→ **TASK ITEM**: Extract word for word the lines of the listing from its start to the line holding "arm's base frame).", both ends kept; pictures are not part of the copy.

*** Opening SUPPLIED DATA ***

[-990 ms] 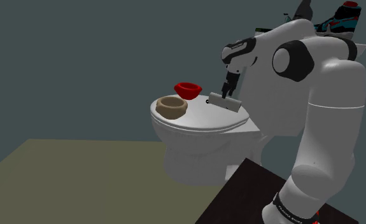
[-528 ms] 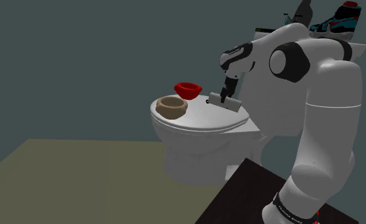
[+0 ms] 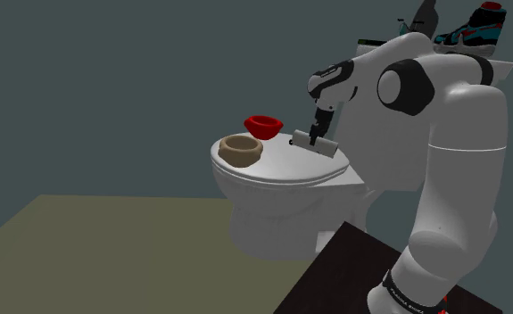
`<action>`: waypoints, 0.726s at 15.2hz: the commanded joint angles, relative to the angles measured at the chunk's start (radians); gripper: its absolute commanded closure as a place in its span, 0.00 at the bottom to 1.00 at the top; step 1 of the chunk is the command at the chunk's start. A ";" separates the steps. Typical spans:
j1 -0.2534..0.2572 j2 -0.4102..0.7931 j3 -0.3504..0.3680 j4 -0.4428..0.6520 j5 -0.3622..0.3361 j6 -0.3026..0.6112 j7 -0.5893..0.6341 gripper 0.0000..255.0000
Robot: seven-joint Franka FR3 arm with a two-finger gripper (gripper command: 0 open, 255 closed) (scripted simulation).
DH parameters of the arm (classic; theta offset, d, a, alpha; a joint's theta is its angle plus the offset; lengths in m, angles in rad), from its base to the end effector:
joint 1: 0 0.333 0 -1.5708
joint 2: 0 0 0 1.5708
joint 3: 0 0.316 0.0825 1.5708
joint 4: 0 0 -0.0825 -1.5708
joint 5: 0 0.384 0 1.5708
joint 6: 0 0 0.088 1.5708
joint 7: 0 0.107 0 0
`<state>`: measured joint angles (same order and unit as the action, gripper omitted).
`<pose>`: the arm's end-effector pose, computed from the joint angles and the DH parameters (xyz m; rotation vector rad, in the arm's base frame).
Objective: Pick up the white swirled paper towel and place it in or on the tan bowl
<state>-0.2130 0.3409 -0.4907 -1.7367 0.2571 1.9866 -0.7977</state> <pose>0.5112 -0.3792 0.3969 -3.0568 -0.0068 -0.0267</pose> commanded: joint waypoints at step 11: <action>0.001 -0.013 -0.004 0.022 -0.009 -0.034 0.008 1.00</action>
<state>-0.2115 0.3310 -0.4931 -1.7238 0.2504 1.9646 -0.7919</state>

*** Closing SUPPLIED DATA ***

→ **WRITTEN ANSWER**:
[-990 ms] 
[-528 ms] 
[+0 ms] 
`<action>`: waypoints, 0.726s at 15.2hz: the commanded joint angles, relative to the angles measured at the chunk's start (radians); gripper: its absolute commanded closure as a place in its span, 0.00 at the bottom to 1.00 at the top; step 1 of the chunk is the command at the chunk's start. A ";" separates the steps. Typical spans:
j1 -0.2534..0.2572 j2 -0.4102..0.7931 j3 -0.3504..0.3680 j4 -0.4428..0.6520 j5 -0.3622..0.3361 j6 -0.3026..0.6112 j7 -0.5893..0.6341 gripper 0.0000..255.0000
Robot: seven-joint Franka FR3 arm with a two-finger gripper (gripper command: 0 open, 255 closed) (scripted simulation).
DH parameters of the arm (classic; theta offset, d, a, alpha; a joint's theta is its angle plus the offset; lengths in m, angles in rad), from its base to the end effector:
joint 1: 0 0.333 0 -1.5708
joint 2: 0 0 0 1.5708
joint 3: 0 0.316 0.0825 1.5708
joint 4: 0 0 -0.0825 -1.5708
joint 5: 0 0.384 0 1.5708
joint 6: 0 0 0.088 1.5708
joint 7: 0 0.107 0 0
`<state>`: measured joint angles (same order and unit as the action, gripper omitted).
`<pose>`: the arm's end-effector pose, computed from the joint angles and the DH parameters (xyz m; rotation vector rad, in the arm's base frame).

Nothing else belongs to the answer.